Question

A diffraction pattern is obtained using a beam of red light. Explain what happens if the red light is replaced by blue light.
A) Bands disappear.
B) No change.
C) The diffraction pattern becomes narrower and crowded.
D) The diffraction pattern becomes broader and further apart.

Answer 1

Hint:The diffraction pattern depends on the wavelength used. The red light has a longer wavelength than the blue light. So, the position and width of the bands will change accordingly. The position of the maxima or the minima is directly proportional to the wavelength of the light used.

Formula used:
-The position of the band is given by, ${y_n} = \dfrac{{n\lambda D}}{d}$ where $n$ is the order of the bands, $\lambda $ is the wavelength of the light used, $D$ is the distance from the screen to the slit and $d$ is the width of the slit.
-The angular width of the bands is given by the relation $d\sin {\theta _n} = n\lambda $ where $d$ is the width of the slit, $\theta $ is the angular width of the bands, $n$ is the order of the bands and $\lambda $ is the wavelength of the light used.

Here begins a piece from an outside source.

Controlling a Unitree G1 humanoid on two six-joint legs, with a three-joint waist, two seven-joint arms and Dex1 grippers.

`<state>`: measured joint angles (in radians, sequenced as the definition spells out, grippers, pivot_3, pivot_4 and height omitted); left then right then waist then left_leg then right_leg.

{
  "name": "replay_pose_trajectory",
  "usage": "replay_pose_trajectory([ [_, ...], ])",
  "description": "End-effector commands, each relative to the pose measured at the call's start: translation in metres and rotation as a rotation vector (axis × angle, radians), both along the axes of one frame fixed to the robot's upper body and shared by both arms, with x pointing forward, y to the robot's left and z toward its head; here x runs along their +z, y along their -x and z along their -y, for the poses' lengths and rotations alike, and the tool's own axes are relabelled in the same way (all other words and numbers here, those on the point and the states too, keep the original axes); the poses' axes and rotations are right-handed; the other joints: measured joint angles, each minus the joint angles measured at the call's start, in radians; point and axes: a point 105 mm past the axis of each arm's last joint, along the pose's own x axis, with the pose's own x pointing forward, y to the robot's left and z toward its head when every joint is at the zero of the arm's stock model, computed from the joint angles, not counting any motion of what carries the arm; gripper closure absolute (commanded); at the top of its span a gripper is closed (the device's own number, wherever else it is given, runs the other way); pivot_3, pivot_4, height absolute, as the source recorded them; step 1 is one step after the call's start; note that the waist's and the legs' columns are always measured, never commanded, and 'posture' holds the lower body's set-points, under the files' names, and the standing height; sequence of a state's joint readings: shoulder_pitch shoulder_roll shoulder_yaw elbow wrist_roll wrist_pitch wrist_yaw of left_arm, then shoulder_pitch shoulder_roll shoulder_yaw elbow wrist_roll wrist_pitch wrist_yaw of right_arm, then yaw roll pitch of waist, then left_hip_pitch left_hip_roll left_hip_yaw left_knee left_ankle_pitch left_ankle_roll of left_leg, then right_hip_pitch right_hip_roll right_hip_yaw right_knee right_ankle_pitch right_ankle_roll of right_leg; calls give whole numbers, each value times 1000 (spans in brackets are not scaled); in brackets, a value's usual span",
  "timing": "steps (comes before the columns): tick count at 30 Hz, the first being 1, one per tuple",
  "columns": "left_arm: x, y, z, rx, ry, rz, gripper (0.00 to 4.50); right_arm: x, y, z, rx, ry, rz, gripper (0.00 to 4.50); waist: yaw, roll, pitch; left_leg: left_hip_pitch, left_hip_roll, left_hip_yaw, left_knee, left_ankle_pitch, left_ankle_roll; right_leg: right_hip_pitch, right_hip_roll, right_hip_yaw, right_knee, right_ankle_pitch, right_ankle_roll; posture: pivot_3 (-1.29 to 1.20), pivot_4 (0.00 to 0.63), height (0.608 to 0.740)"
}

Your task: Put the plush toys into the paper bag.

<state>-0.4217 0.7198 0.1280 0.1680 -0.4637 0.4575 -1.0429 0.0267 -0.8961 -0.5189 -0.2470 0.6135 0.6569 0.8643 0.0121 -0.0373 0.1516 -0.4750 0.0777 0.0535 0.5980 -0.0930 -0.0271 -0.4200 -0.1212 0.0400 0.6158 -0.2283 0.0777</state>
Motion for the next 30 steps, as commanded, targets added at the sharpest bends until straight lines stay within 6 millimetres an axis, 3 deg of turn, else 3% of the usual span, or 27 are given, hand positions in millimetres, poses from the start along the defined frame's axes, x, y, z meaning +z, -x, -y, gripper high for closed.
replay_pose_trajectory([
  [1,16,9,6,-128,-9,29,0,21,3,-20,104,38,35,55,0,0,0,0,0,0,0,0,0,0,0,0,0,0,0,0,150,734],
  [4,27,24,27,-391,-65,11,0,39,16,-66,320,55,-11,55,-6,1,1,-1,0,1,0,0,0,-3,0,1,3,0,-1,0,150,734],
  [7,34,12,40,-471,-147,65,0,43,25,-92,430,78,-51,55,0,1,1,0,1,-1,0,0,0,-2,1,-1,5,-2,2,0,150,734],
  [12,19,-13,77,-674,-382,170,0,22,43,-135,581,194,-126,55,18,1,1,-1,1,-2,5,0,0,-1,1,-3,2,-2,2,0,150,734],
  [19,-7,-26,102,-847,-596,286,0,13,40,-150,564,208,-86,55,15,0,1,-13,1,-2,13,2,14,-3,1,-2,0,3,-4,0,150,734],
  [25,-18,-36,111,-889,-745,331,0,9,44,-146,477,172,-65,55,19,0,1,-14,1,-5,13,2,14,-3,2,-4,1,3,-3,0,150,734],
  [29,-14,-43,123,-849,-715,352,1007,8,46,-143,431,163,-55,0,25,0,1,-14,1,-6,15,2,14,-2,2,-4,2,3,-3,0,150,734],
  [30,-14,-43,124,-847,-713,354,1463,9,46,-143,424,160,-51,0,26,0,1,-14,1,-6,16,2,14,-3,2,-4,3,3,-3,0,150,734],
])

Complete step by step answer.
Step 1: Explain the difference in the position of the bands observed using the red light and the blue light.
The blue light has a shorter wavelength than the red light. If ${\lambda _r}$ is the wavelength of the red light and ${\lambda _b}$ is the wavelength of the blue light, then ${\lambda _b} < {\lambda _r}$ ------ (1)
The position of the band is given by, ${y_n} = \dfrac{{n\lambda D}}{d}$ --------- (2) where $n$ is the order of the bands, $\lambda $ is the wavelength of the light used, $D$ is the distance from the screen to the slit and $d$ is the width of the slit.
So, the positions of the bands will be at ${y_0} = 0$ , ${y_1} = \dfrac{{\lambda D}}{d}$ , ${y_2} = \dfrac{{2\lambda D}}{d}$ etc…
If we assume that the distance from the screen to the slit $D$ and the width of the slit $d$ remains the same in both scenarios (red light and blue light), then equation (2) shows that the position of the band depends only on the wavelength of the light used i.e., ${y_n} \propto n\lambda $ .
Now, since ${\lambda _b} < {\lambda _r}$ , when blue light is used, the bands will be crowded together.
Step 2: Explain the difference in the angular width of the bands observed using the red light and the blue light.
The angular width of the bands $\theta $ is given by the relation $d\sin {\theta _n} = n\lambda $ ------- (3).
Equation (3) suggests that if the width of the slit $d$ remains the same in both scenarios (red light and blue light) then the angular width of the bands will only depend on the wavelength i.e., $\sin {\theta _n} \propto n\lambda $
So, since ${\lambda _b} < {\lambda _r}$, when blue light is used, the bands will appear narrower.

Thus, the correct option is C.

Note: Here, the formula for the position of the bands is used under the assumption that the angular width $\theta $ of the bands is small. If $\theta $ is small, $\sin \theta \approx \theta $ and equation (3) can also be expressed as $d{\theta _n} = n\lambda $ . Maxima refers to a fringe of high intensity and minima refers to a fringe of zero intensity.